(The problem) Your answer should hold exactly the lines below from the line with "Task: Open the" through the line with "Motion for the", both included, and no pictures at all.

(Provided data)
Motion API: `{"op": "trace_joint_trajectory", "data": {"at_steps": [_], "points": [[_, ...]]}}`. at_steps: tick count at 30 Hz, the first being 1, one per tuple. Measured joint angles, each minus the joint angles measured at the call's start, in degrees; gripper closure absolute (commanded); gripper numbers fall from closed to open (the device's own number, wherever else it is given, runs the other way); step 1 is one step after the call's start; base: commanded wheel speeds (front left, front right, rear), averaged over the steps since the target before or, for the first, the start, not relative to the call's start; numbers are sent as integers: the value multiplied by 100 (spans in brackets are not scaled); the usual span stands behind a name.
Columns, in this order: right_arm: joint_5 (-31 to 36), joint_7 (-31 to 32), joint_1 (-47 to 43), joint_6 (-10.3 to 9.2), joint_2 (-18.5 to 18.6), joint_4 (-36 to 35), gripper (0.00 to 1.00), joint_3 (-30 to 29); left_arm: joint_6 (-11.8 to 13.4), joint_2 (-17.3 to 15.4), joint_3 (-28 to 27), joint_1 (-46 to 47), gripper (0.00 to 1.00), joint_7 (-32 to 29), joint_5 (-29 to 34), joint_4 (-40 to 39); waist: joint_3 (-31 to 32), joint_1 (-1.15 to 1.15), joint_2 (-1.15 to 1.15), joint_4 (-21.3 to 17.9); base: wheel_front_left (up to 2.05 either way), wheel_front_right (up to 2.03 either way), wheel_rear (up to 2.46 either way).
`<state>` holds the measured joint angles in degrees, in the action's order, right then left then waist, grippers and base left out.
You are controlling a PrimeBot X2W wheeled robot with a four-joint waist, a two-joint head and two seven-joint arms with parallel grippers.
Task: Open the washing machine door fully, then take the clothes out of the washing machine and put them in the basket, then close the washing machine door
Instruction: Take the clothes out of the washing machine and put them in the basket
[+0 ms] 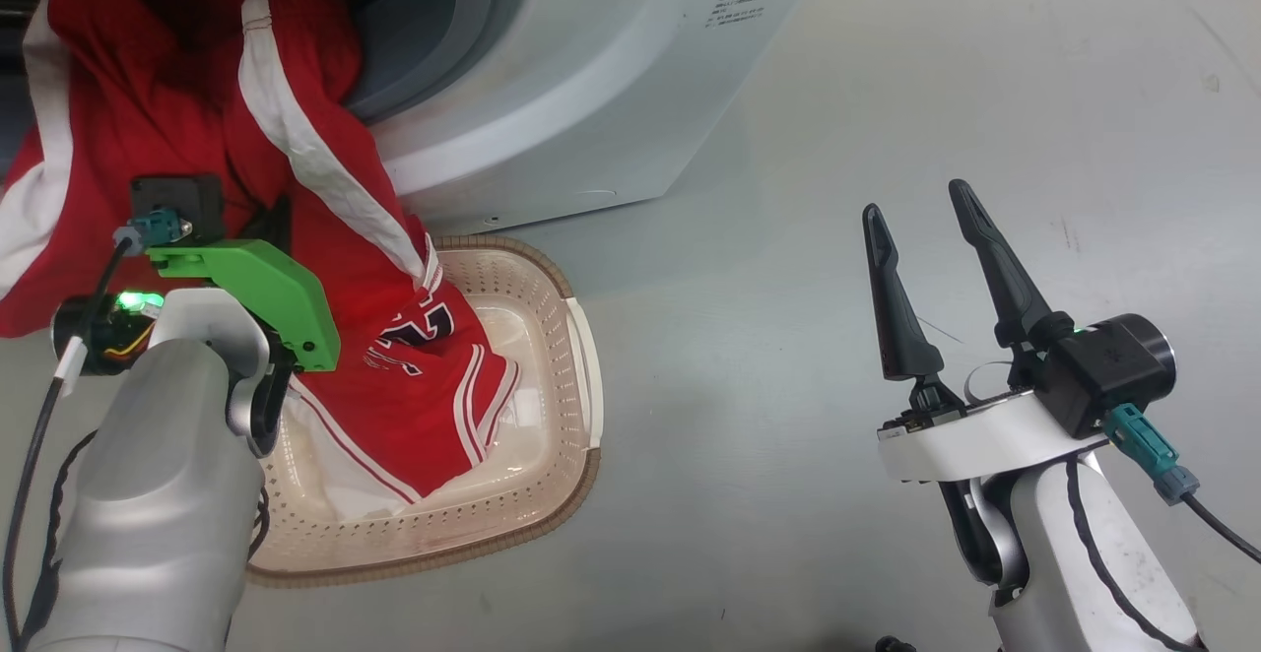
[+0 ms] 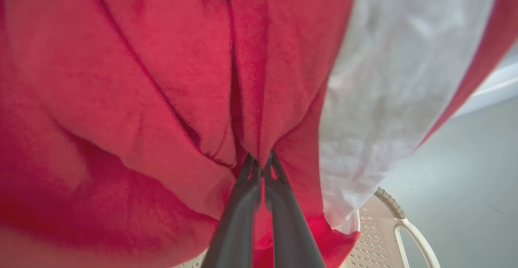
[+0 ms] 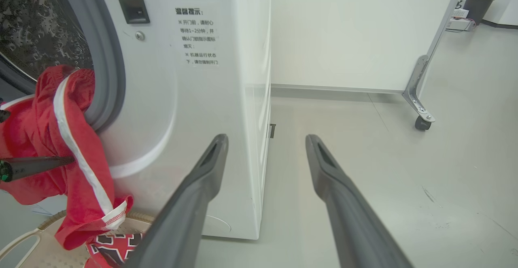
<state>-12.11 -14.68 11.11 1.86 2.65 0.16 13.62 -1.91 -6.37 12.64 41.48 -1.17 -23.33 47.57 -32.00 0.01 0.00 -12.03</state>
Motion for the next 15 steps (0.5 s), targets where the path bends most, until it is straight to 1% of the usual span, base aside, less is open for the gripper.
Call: {"op": "trace_joint_trajectory", "data": {"at_steps": [6, 8, 15], "points": [[-7, 0, 21, -8, 1, 51, 0, 0, -145, 45, 88, -7, 100, 272, -1, 223, 43, 0, 0, 46, 0, 0, 0], [-5, 0, 20, -52, 0, 59, 0, -21, -179, 77, 144, -13, 100, 396, 1, 288, 62, 0, 0, 72, 0, 0, 0], [-7, 0, 19, -57, 2, 80, 0, -47, -243, 153, 269, -169, 100, 984, 122, 319, 153, 0, 0, 201, 0, 0, 0]]}}
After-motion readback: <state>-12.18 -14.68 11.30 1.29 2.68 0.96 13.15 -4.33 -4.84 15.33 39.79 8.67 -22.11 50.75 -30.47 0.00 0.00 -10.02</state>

(Response box)
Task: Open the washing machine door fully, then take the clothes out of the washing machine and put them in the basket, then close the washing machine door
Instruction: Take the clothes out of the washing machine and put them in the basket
[+0 ms] 
[+0 ms] 
[+0 ms] 
<state>-12.11 -14.68 11.11 1.86 2.65 0.16 13.62 -1.91 -6.37 12.64 41.48 -1.17 -23.33 47.57 -32.00 0.01 0.00 -12.03</state>
Motion for the next 15 steps (0.5 s), targets where the path bends most, until it is straight to 1% of the usual span, base aside, less is open for the gripper.

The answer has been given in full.